Samerberg – Schon oft lag beim Samerberger Gemeinderat das Thema um laute Motorradfahrer und Lärmemissionen nahe den Wohngebieten auf dem Tisch. In der jüngsten Gemeinderatssitzung verkündete Bürgermeister Georg Huber nun eine aktuelle Kampagne des ADAC, welche auch in der Gemeinde Samerberg umgesetzt werden soll.
Die ersten Schilder
hängen schon
Bereits eine Woche nach der Gemeinderatssitzung sind die ersten Schilder zwischen der Aussicht im Ortsteil Obereck und dem Ortsteil Törwang installiert. Huber betonte: „In Zusammenarbeit mit dem ADAC beteiligen wir uns an der Aktion ‚Leise kommt an.‘ Mit dieser Beschilderungsaktion wollen wir Motorradfahrer für rücksichtsvolles Fahren sensibilisieren, um Lärmbelästigung zu reduzieren und Streckensperrungen zu verhindern.“ An schönen Tagen seien bei der Aussichtskapelle am Samerberg teilweise über 70 Motorradfahrer zu zählen, welche beim Weiterfahren gerne ihre Motoren aufheulen ließen.
Bereits über 200 Kommunen würden die kostenlosen ADAC-Hinweisschilder nutzen, die zu angepasster Fahrweise aufrufen sollen. Neben den Plakaten sollen zudem elektronische Lärmdisplays zum Einsatz kommen, die bei Überschreiten des Lautstärkepegels ein Signal zur Lärmreduzierung anzeigen. Beim Ortstermin an der Aussicht in Obereck waren auch die Vertreterinnen des Tourismus dabei. Monika Schimanski, Leiterin der Tourist-Information am Samerberg, und Christina Pfaffinger, Geschäftsführerin von Chiemsee-Alpenland Tourismus, betonten die Wichtigkeit nicht nur für die Anlieger, sondern auch für den touristischen Bereich. Mit dieser Kampagne würden Anwohner und Touristen gleichermaßen sehen, dass etwas getan wird. Sie wollen damit ein Zeichen setzen, dass sich um das Problem gekümmert wird. Die Aufenthaltsqualität eines Ortes und auch die Lebensqualität für die Bewohner müssen gleichermaßen geschützt werden und tragen zum Wohlbefinden der Bevölkerung bei.
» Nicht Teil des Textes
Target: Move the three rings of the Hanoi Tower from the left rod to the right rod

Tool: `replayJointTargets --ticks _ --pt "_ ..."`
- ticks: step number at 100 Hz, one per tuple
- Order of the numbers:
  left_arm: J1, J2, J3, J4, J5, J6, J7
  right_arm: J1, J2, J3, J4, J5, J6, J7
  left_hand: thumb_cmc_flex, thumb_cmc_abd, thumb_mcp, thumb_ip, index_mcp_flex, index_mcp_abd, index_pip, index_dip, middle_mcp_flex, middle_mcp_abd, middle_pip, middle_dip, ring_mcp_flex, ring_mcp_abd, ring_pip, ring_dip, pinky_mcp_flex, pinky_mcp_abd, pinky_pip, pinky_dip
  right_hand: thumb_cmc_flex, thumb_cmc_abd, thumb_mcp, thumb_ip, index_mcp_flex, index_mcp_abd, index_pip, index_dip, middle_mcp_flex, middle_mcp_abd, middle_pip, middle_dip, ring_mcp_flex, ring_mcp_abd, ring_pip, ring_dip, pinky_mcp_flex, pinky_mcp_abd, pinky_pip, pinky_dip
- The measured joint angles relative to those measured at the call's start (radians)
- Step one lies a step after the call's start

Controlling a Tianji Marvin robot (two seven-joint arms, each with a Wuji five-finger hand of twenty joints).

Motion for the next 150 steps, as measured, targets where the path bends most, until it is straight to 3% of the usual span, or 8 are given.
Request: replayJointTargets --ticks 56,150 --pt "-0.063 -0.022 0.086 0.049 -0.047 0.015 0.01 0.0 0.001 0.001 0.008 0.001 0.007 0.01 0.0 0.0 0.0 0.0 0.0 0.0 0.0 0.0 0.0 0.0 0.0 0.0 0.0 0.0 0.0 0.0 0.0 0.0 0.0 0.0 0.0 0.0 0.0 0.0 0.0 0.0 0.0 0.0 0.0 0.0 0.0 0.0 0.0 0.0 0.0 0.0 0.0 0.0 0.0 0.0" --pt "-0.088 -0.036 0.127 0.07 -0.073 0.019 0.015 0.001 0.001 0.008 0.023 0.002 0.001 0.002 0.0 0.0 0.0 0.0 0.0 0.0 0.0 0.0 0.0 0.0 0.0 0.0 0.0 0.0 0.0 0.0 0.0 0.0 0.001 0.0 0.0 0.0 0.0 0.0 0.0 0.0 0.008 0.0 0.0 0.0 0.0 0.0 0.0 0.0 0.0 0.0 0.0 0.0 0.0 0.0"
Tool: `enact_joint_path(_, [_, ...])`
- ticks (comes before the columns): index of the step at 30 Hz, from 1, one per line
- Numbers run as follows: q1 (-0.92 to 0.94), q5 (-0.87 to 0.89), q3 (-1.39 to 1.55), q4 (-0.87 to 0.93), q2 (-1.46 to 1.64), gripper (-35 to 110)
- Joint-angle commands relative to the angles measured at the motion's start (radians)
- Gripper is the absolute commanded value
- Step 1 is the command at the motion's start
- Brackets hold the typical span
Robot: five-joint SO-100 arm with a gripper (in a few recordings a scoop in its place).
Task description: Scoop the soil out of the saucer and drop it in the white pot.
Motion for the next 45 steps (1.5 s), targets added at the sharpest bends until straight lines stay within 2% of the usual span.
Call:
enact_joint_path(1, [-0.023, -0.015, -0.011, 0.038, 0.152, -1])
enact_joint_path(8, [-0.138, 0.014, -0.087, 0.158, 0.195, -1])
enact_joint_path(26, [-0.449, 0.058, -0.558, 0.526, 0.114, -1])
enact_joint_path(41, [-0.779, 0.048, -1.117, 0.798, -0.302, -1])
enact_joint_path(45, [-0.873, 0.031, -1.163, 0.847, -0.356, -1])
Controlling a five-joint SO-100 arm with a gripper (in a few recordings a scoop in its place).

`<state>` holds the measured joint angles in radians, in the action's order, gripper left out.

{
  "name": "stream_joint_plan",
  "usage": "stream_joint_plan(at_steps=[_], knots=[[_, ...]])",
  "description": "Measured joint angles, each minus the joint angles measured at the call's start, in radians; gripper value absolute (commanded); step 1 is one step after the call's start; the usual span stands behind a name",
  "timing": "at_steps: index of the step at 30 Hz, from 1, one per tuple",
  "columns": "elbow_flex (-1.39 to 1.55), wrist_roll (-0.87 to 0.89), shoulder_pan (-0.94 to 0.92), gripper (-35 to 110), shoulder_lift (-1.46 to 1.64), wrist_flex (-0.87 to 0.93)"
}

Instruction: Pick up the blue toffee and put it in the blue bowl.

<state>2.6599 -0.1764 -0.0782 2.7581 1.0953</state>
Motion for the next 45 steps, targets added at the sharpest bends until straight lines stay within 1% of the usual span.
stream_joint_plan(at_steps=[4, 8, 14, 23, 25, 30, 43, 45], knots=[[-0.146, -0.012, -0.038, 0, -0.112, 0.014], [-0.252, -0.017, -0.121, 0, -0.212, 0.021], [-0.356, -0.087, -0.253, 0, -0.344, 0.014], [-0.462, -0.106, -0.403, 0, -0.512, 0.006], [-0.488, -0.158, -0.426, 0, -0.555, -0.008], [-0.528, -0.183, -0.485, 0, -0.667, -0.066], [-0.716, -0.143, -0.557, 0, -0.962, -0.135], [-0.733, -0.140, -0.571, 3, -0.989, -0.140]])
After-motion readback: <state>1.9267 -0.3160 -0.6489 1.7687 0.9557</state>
Bernd Emmrich, Stauberater-Chef des ADAC Südbayern, betonte, dass die Problematik um das Thema Motorradlärm vielerorts bekannt sei und auch im Motorradland Bayern immer mehr zunehme. Für die einen sei es Motorensound, für die anderen nur unerträglicher Krach. So würden von Lärmemissionen stark betroffene Anwohner immer öfter Alarm schlagen und extreme Maßnahmen, wie Fahrverbote und Streckensperrungen für Motorradfahrer fordern. Aus diesem Grund habe der ADAC in Bayern die Aktion „Leise kommt an!“ ins Leben gerufen.
Ziel sei es, Biker für eine rücksichtsvollere Fahrweise und für ein respektvolles Miteinander im Straßenverkehr zu sensibilisieren. Es soll ein Bewusstsein für die Lärmproblematik geschaffen werden, ohne die Mobilität einzuschränken.
Gleichzeitig weist der ADAC darauf hin, dass Fahrverbote keine Lösung darstellen. Kollektivstrafen wie Streckensperrungen, Fahrverbote oder Grenzwerte trügen nicht zur Lösung des Problems bei, da die meisten Motorradfahrer vernünftig unterwegs seien. Vielmehr setzte der Club auf gezielte Kontrollen und die Ahndung von Verstößen. Etwa bei den wenigen Bikern, die mit manipulierten Auspuffanlagen für Krach sorgen.
Lärmregulierung
am Gasgriff
Am einfachsten lasse sich der unnötige Lärmausstoß laut ADAC aber schlicht mit der Hand am Gasgriff regulieren, weshalb die Aktion „Leise kommt an“ initiiert wurde. Insgesamt stellt der ADAC gratis 20 unterschiedliche Motive mit Aufschriften wie „Leise fahren. Lärm ersparen!“ oder „Bitte nicht röööhren!“ zur Verfügung, mit denen die Gemeinden Schilder produzieren lassen können. Zudem stellt der ADAC zwei elektronische Lärmdisplays zum Ausleihen bereit, die bei Überschreiten der Lärmschwelle zu leiserem Fahren aufrufen. Kooperationspartner des Projekts sind das Staatsministerium für Wohnen, Bau und Verkehr sowie das Staatsministerium des Innern, welche die Aktion im Rahmen des Programms „Bayern mobil, sicher ans Ziel“ unterstützen.